Postby foovay » Tue Feb 01, 2005 2:46 pm

I ran onto an article about butterfly weddings a few months ago. The more research I do, the more confused I am.

I think the idea of a butterfly release at a wedding is beautiful. I love butterflies! I have a website that is devoted to relationship articles and I thought I would write an article for it about butterfly weddings.

As I did more research I discovered some conservationists are adamantly against these weddings. They seem to feel that the butterflies released will be confused and unable to migrate properly. Therefore they will die without reproducing. Others seem to feel it is a wonderful idea as the companies who provide the butterflies are raising large numbers of butterflies which are then returned to the wild. And then I also found complaints that butterflies die while being raised or in transit. Another site (in Australia - so they are not releasing Monarchs) is very particular about allowing you only to release a species that is native to the region that you are having your wedding in so that the butterflies will live out a natural life.
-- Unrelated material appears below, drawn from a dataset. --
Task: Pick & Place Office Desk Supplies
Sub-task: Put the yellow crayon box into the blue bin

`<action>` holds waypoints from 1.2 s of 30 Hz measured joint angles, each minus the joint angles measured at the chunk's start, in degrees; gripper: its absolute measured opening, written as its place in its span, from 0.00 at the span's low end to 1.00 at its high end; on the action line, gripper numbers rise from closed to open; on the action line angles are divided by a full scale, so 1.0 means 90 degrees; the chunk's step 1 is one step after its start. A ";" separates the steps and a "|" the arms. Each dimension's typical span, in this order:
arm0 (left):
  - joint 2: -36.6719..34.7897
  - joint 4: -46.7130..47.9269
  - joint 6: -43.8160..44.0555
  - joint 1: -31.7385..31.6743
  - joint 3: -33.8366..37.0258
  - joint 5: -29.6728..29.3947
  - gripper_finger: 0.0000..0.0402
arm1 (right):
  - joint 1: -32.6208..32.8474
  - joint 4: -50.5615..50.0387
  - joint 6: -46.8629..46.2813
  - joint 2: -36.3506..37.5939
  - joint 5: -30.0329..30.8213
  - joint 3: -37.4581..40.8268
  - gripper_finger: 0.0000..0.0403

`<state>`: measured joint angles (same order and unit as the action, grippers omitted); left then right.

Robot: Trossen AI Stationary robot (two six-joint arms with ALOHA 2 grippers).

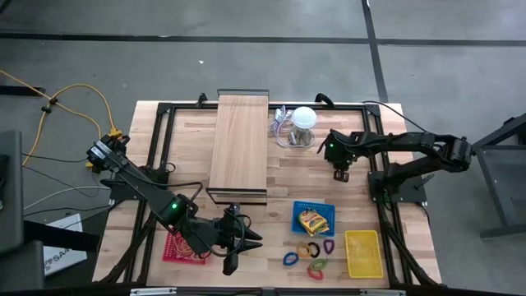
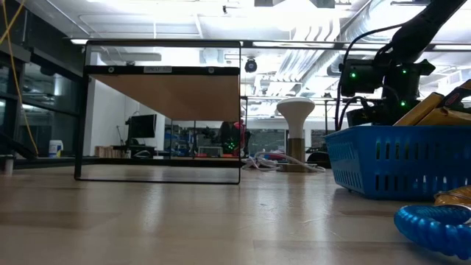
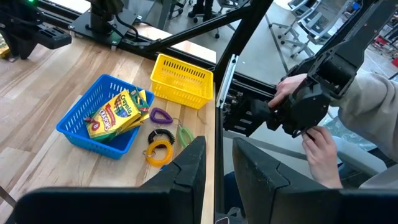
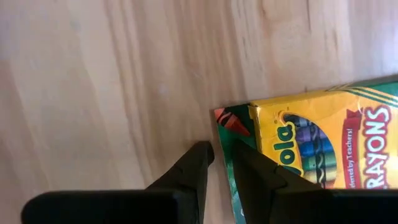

Okay - I'm totally confused now - LOL. Look - its a beautiful idea. But I am a stone cold environmentalist and animal rights person from way back. I am against the trade in exotic animals because of the enormous death toll. I certainly don't want to encourage a similar practice with native butterflies.

So please, someone, tell me - are butterfly weddings a good thing - releasing many Monarchs into the wild after careful hand raising? Or are they a bad thing - allowing many butterflies to die during the raising and transporting, and then releasing confused butterflies who will be unable to migrate and reproduce. If it's a bad thing - I'll scrap the article idea. I don't want to encourage anything that would harm the butterflies. In fact, I might write a "don't do it article" instead.

Thanks in advance for your thoughtful replies.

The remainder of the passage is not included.